__Problem requirements__. Every line of the listing that contains the word "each" is to be copied out.

__Exercise data__.
++++++++

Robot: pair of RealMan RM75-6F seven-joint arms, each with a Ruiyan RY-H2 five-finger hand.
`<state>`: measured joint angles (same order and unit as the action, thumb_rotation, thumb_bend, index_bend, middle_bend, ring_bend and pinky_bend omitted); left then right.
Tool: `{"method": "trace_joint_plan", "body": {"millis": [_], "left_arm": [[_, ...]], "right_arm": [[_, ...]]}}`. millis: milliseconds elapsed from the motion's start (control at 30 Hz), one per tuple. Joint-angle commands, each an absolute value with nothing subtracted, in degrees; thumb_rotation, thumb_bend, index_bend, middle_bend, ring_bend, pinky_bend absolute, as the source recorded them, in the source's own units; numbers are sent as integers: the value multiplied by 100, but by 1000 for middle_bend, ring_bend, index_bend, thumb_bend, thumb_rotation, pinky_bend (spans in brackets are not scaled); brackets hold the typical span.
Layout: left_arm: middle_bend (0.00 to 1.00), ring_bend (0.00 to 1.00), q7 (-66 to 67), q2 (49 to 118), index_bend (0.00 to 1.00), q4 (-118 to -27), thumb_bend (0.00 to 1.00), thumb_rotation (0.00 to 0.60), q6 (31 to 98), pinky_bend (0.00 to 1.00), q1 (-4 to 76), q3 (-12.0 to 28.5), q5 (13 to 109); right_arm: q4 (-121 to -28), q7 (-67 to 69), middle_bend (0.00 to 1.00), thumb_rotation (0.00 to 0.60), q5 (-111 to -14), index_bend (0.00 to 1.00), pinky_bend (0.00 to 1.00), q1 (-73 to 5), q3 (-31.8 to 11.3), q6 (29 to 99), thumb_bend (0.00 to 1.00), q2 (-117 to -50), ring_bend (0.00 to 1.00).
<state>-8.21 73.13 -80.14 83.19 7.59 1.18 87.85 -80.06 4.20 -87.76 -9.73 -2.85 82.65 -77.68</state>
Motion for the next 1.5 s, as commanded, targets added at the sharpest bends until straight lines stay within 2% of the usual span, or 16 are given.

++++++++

__Response to the exercise__.
Robot: pair of RealMan RM75-6F seven-joint arms, each with a Ruiyan RY-H2 five-finger hand.
Tool: `{"method": "trace_joint_plan", "body": {"millis": [_], "left_arm": [[_, ...]], "right_arm": [[_, ...]]}}`. millis: milliseconds elapsed from the motion's start (control at 30 Hz), one per tuple. Joint-angle commands, each an absolute value with nothing subtracted, in degrees; thumb_rotation, thumb_bend, index_bend, middle_bend, ring_bend, pinky_bend absolute, as the source recorded them, in the source's own units; numbers are sent as integers: the value multiplied by 100, but by 1000 for middle_bend, ring_bend, index_bend, thumb_bend, thumb_rotation, pinky_bend (spans in brackets are not scaled); brackets hold the typical span.

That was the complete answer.